» EXERCISE PROMPT
A verbatim transcript of the lines below, starting at the first and ending with the one that holds "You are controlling", is what should be produced.
────────────────
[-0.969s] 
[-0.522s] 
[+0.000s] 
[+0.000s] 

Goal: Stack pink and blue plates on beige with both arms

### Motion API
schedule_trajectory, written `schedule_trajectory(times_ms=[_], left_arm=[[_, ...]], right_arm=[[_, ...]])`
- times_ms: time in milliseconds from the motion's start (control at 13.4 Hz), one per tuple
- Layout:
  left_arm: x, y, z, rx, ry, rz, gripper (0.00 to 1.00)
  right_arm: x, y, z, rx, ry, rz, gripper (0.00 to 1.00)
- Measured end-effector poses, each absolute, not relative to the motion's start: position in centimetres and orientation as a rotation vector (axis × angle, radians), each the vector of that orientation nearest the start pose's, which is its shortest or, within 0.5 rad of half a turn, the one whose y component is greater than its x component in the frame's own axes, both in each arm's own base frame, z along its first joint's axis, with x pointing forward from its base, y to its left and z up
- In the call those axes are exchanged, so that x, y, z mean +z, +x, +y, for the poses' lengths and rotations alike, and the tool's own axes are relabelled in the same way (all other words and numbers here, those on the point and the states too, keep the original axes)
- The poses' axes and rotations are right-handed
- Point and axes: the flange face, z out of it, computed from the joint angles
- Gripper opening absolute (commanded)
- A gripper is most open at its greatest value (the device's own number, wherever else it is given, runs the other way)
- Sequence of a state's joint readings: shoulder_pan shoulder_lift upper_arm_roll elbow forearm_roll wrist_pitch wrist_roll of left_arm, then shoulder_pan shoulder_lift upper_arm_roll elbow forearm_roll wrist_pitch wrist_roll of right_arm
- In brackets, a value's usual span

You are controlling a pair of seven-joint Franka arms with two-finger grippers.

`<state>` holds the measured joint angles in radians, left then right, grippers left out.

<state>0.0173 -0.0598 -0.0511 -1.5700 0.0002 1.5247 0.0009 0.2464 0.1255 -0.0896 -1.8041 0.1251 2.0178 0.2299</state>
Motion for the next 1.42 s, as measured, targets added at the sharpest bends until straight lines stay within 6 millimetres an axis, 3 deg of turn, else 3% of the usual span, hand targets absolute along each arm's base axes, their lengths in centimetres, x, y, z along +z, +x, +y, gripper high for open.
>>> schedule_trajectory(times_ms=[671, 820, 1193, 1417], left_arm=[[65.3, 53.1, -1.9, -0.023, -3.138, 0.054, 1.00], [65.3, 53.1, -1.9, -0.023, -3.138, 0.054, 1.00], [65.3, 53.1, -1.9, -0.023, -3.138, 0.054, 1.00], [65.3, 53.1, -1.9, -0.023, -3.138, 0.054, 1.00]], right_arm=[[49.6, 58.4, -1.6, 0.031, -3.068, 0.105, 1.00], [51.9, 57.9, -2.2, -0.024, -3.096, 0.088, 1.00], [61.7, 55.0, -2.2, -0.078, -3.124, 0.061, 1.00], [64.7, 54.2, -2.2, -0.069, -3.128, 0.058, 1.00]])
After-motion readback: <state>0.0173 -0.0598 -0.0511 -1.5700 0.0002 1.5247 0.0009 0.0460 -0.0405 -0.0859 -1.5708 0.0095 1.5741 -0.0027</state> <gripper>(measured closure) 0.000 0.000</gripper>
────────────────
» RESPONSE TO THE TASK
[-0.969s] 
[-0.522s] 
[+0.000s] 
[+0.000s] 

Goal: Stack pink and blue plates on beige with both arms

### Motion API
schedule_trajectory, written `schedule_trajectory(times_ms=[_], left_arm=[[_, ...]], right_arm=[[_, ...]])`
- times_ms: time in milliseconds from the motion's start (control at 13.4 Hz), one per tuple
- Layout:
  left_arm: x, y, z, rx, ry, rz, gripper (0.00 to 1.00)
  right_arm: x, y, z, rx, ry, rz, gripper (0.00 to 1.00)
- Measured end-effector poses, each absolute, not relative to the motion's start: position in centimetres and orientation as a rotation vector (axis × angle, radians), each the vector of that orientation nearest the start pose's, which is its shortest or, within 0.5 rad of half a turn, the one whose y component is greater than its x component in the frame's own axes, both in each arm's own base frame, z along its first joint's axis, with x pointing forward from its base, y to its left and z up
- In the call those axes are exchanged, so that x, y, z mean +z, +x, +y, for the poses' lengths and rotations alike, and the tool's own axes are relabelled in the same way (all other words and numbers here, those on the point and the states too, keep the original axes)
- The poses' axes and rotations are right-handed
- Point and axes: the flange face, z out of it, computed from the joint angles
- Gripper opening absolute (commanded)
- A gripper is most open at its greatest value (the device's own number, wherever else it is given, runs the other way)
- Sequence of a state's joint readings: shoulder_pan shoulder_lift upper_arm_roll elbow forearm_roll wrist_pitch wrist_roll of left_arm, then shoulder_pan shoulder_lift upper_arm_roll elbow forearm_roll wrist_pitch wrist_roll of right_arm
- In brackets, a value's usual span

You are controlling a pair of seven-joint Franka arms with two-finger grippers.

Nothing more is needed to finish the exercise.